__Task directions__. Search the data for the word "camera" and copy every line where it occurs.

[Extracted records]
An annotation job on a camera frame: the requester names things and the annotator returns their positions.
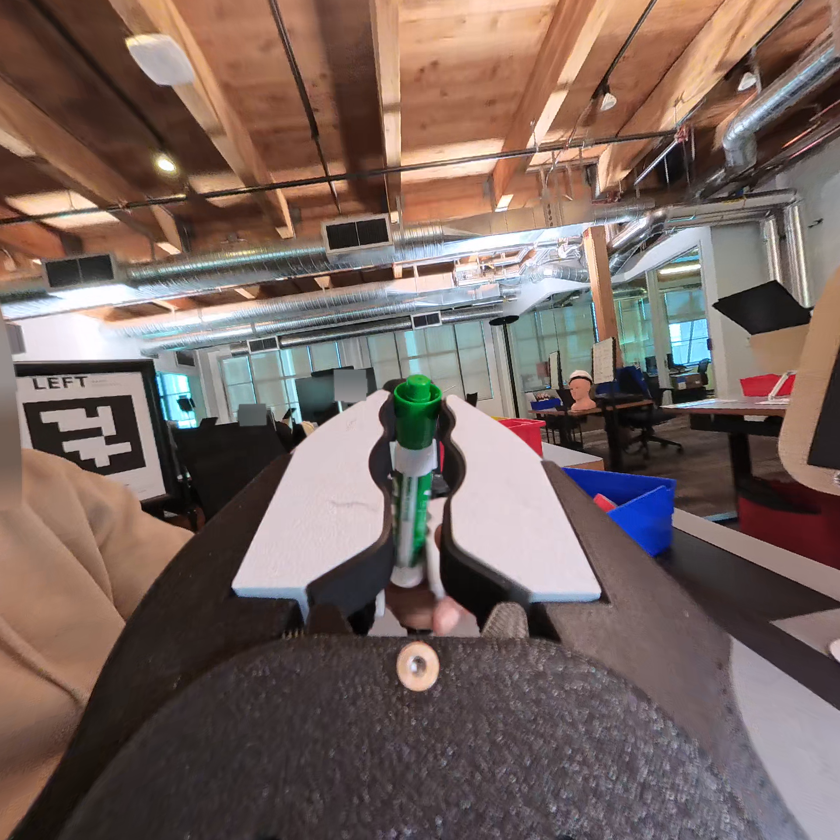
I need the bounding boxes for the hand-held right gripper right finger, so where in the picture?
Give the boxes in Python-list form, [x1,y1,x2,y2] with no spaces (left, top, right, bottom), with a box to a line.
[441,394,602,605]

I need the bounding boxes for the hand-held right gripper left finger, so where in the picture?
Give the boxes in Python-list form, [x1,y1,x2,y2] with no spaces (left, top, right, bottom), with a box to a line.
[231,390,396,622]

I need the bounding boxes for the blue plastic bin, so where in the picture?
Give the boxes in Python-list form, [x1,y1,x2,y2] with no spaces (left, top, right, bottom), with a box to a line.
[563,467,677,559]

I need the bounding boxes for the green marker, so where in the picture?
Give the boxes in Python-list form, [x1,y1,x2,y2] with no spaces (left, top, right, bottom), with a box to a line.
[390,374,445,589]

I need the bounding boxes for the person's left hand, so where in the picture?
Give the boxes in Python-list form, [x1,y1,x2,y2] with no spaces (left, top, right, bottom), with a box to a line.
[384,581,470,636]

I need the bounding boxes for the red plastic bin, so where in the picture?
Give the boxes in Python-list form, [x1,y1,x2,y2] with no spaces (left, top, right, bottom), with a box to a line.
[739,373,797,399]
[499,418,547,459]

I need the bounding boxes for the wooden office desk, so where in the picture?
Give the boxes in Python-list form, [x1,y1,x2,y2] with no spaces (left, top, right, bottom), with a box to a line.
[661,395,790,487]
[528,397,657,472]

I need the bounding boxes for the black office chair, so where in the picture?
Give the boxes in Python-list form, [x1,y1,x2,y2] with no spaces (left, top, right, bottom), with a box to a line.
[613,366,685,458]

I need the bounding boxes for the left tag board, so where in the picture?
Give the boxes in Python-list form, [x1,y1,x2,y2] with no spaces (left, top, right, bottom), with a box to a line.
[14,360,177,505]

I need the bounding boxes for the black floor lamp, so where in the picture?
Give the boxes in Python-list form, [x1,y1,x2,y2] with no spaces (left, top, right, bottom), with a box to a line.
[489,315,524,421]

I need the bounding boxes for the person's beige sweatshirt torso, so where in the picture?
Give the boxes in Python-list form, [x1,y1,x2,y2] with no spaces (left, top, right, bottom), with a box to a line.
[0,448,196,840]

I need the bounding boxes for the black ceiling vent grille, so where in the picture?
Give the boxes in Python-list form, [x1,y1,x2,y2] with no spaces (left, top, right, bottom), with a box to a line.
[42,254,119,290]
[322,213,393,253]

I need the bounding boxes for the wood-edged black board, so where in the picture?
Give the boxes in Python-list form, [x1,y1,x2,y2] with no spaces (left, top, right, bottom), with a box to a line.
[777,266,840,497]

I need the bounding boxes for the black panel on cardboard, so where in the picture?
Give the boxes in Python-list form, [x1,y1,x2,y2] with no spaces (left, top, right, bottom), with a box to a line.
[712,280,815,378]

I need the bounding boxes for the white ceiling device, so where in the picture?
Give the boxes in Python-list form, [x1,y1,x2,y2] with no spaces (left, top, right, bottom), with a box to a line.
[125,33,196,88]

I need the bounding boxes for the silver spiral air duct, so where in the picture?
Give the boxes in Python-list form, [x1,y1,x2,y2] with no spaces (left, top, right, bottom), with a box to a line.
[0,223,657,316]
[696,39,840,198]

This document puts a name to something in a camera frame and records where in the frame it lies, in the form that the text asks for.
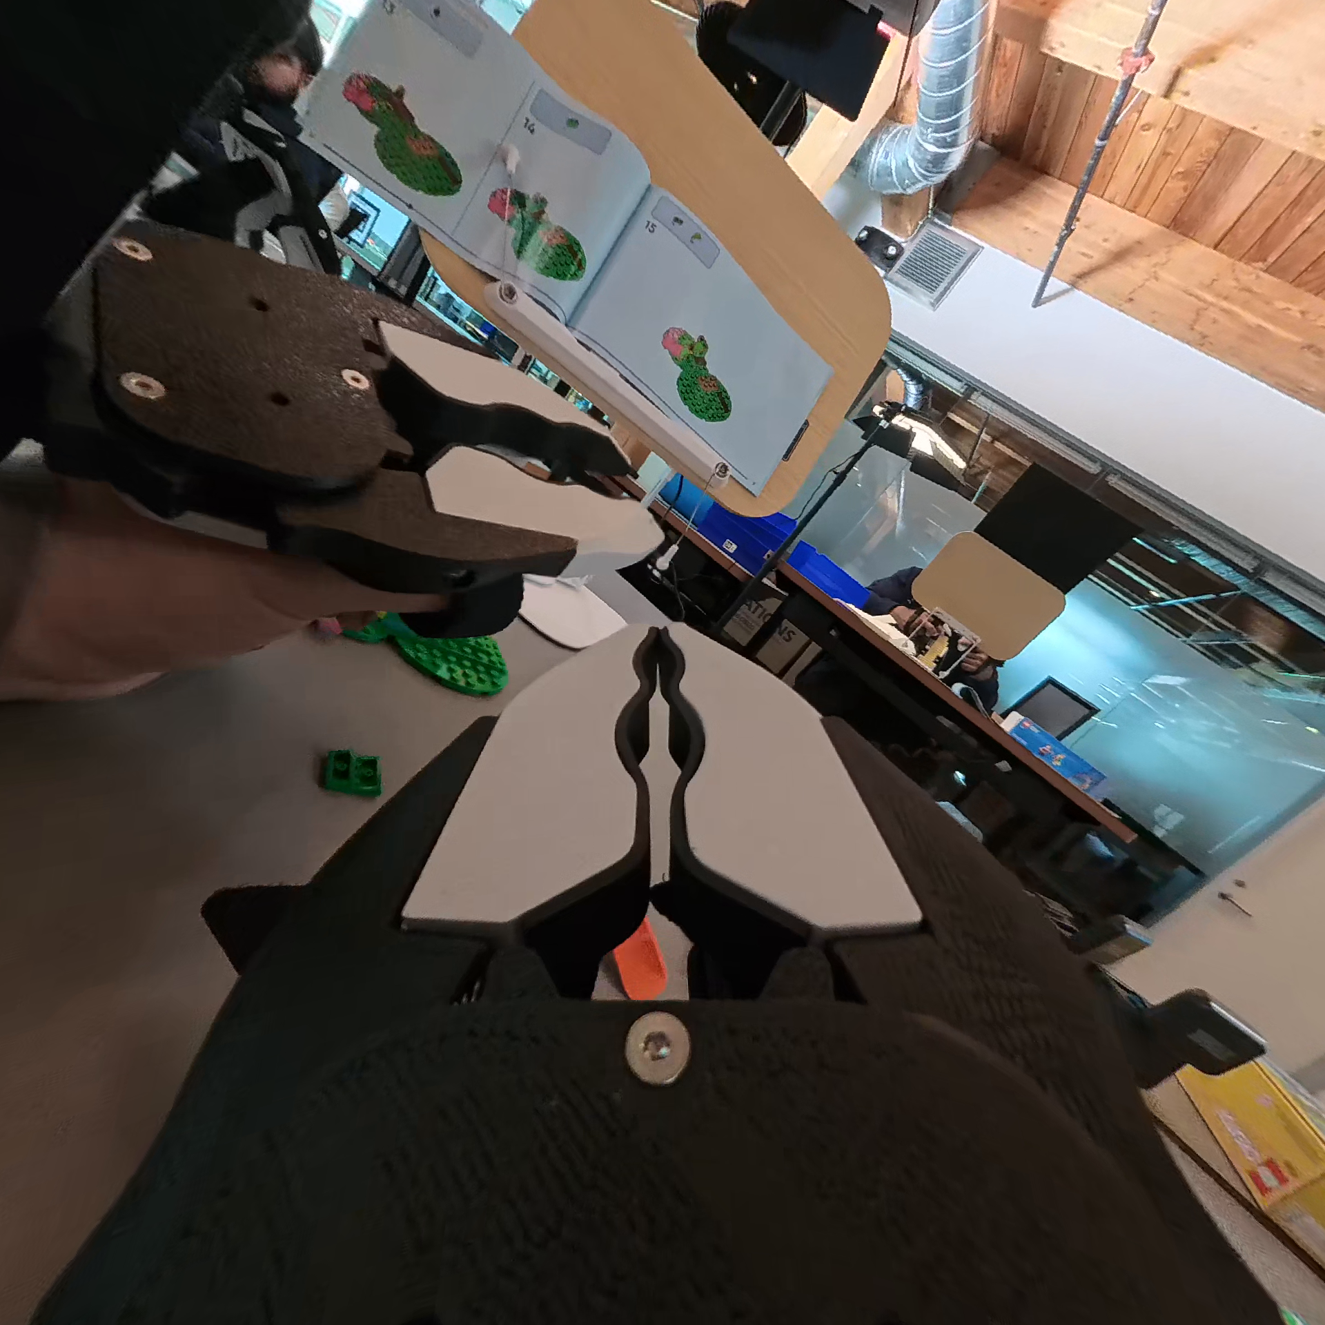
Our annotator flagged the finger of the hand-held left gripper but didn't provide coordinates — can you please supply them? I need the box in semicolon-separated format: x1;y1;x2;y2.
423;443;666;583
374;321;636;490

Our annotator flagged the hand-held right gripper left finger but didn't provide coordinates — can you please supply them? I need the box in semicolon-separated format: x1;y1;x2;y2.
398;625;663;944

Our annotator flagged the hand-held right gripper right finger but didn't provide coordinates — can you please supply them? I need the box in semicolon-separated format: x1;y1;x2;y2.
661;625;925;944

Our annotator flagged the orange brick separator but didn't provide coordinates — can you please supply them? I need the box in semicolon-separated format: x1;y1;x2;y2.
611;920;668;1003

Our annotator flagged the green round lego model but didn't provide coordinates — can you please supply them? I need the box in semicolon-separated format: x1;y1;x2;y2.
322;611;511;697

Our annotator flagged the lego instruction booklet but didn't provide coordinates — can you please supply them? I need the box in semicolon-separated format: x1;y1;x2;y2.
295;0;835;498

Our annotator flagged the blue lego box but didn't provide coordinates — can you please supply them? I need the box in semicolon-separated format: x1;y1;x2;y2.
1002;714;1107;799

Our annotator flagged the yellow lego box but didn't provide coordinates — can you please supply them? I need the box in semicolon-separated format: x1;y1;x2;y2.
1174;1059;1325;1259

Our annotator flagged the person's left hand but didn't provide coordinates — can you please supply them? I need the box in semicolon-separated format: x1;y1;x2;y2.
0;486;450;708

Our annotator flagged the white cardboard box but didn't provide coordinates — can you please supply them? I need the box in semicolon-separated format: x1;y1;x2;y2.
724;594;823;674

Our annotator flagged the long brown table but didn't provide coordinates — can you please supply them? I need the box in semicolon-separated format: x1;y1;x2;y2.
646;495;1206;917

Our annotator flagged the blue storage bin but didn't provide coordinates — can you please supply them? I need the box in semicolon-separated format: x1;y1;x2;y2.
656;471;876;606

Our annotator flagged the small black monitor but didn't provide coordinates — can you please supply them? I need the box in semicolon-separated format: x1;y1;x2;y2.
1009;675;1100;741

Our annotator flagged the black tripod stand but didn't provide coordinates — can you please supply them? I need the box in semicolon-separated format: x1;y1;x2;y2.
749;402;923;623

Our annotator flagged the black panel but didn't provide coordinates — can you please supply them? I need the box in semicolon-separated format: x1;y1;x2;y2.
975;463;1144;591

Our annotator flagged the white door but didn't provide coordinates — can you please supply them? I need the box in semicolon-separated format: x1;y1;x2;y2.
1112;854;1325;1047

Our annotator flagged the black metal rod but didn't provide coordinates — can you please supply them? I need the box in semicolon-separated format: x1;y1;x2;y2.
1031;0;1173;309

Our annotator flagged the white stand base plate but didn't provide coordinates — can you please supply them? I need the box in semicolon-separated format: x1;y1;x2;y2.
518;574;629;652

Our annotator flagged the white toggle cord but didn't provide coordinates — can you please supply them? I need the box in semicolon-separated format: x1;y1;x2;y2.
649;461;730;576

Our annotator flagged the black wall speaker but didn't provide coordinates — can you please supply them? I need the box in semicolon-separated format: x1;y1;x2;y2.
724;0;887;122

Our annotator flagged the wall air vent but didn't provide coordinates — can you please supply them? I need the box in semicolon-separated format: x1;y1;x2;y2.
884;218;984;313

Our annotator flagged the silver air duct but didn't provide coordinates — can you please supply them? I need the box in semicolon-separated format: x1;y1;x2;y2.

__Reply__.
An annotation job on a camera frame: the requester names things and the annotator returns their positions.
This document puts a name to something in a camera frame and records where in the frame it lies, in the form that the text asks for.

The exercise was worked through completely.